* Work to complete
Check every line of the records below for the string "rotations" and copy the ones that have it.

* Source data
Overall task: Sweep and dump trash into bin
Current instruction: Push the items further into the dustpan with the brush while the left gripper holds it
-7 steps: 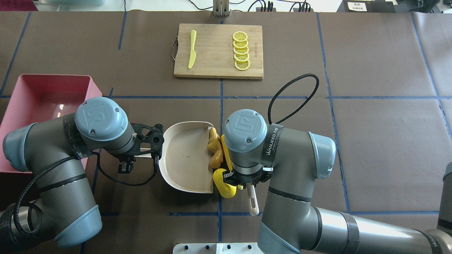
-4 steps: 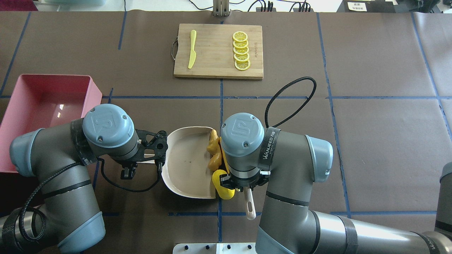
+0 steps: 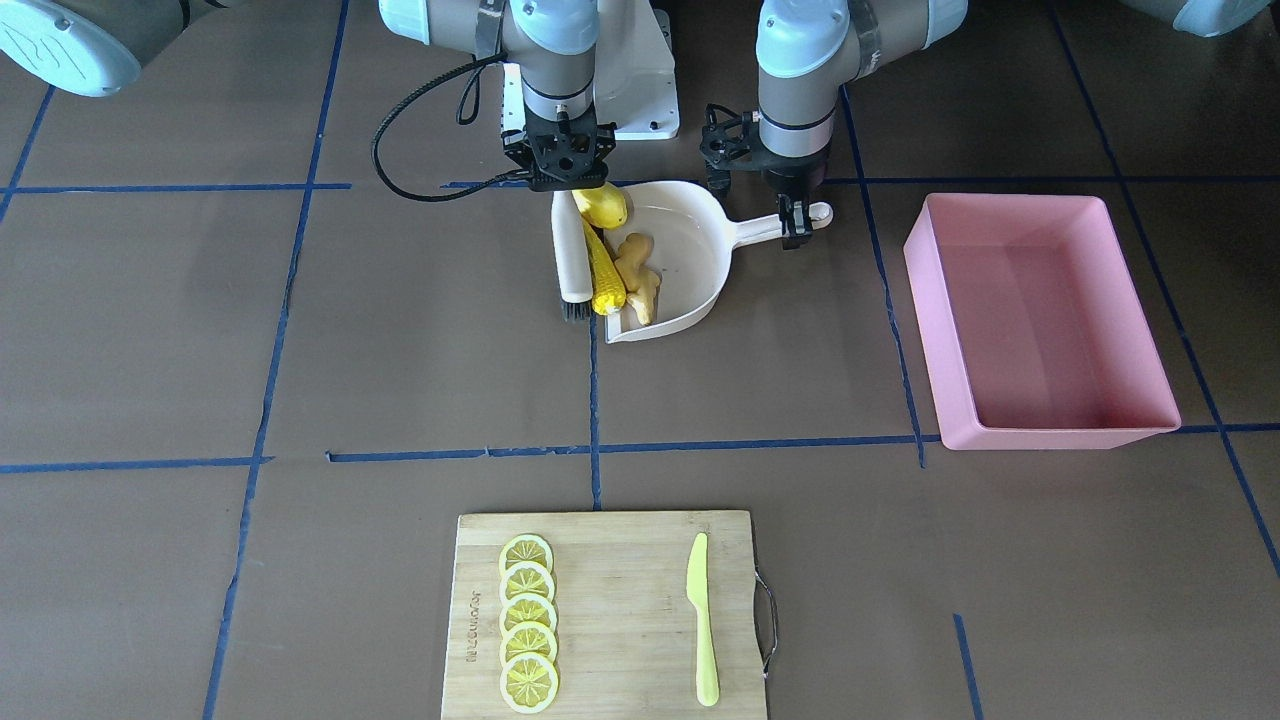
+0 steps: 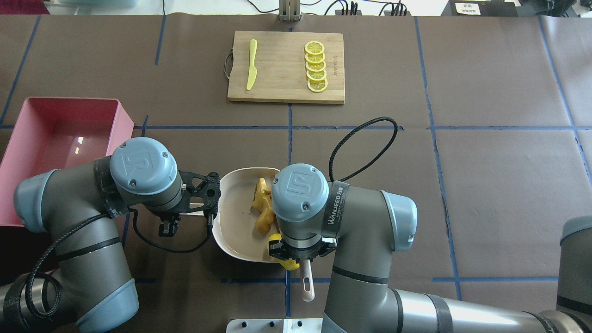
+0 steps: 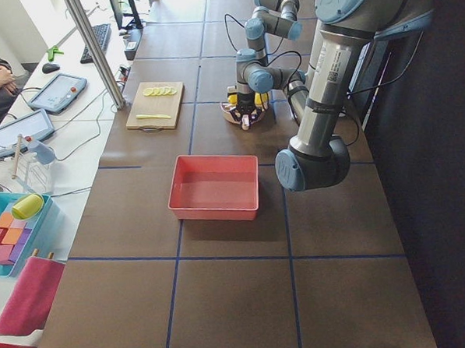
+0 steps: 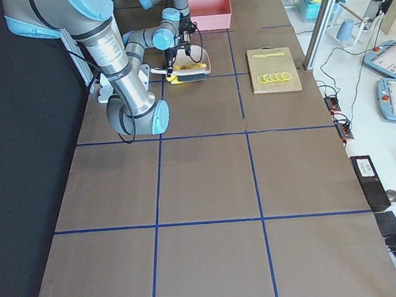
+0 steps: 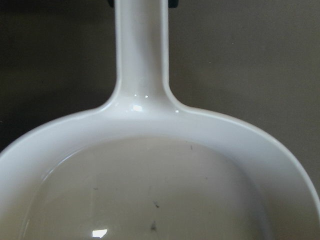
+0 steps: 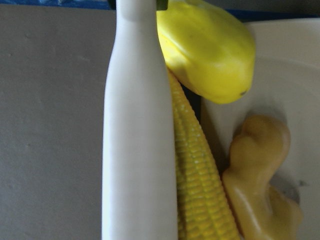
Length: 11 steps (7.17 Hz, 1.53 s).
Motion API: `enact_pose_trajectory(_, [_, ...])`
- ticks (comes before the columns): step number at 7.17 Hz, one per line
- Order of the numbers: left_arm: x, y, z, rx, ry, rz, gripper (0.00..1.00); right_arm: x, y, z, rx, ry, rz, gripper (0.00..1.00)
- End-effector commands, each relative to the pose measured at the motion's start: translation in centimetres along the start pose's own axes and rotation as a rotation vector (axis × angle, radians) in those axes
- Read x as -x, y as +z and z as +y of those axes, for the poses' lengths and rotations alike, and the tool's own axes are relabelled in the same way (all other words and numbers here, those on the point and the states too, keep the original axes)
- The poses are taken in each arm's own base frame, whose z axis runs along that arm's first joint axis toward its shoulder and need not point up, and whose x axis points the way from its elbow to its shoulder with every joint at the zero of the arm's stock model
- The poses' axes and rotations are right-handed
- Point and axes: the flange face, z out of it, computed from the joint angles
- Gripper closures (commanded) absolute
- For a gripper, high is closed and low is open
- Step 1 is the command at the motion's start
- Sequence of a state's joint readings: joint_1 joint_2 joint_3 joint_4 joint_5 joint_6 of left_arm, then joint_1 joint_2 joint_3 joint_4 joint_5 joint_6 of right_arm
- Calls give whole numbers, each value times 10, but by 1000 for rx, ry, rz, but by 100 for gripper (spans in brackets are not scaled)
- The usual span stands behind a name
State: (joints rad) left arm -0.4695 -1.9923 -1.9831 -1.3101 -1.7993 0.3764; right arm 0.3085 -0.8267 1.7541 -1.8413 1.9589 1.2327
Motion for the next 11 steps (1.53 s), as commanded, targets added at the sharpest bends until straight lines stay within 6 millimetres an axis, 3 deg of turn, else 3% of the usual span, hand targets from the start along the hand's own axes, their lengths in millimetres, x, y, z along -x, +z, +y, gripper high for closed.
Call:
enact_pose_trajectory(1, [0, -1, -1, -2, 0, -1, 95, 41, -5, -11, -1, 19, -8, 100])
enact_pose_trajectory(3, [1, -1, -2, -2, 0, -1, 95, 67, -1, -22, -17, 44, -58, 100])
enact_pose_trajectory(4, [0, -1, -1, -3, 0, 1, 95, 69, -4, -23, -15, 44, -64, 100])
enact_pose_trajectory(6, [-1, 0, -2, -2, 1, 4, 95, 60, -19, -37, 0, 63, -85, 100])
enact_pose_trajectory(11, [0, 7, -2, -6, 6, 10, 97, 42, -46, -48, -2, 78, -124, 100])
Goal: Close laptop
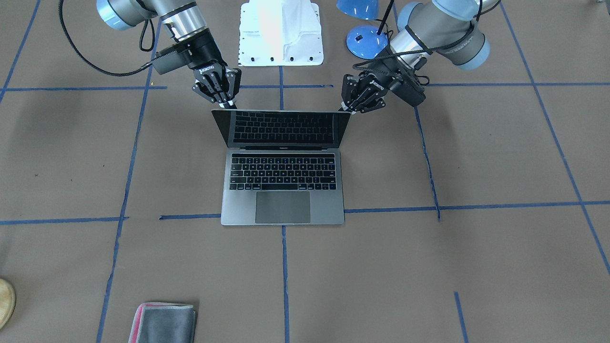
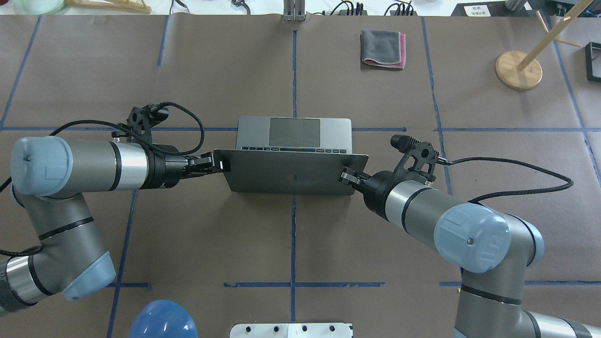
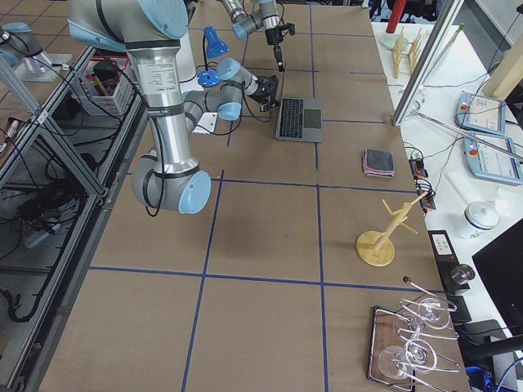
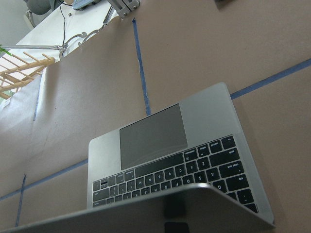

* Response to the task
- Read x as -x, y as +z and z as +y of those axes, for the poses' lengths and rotations alike, and the tool's own axes are relabelled in the same way (all other words and numbers here, those on the point and the states too, keep the original axes)
- The poses' axes and rotations are right-handed

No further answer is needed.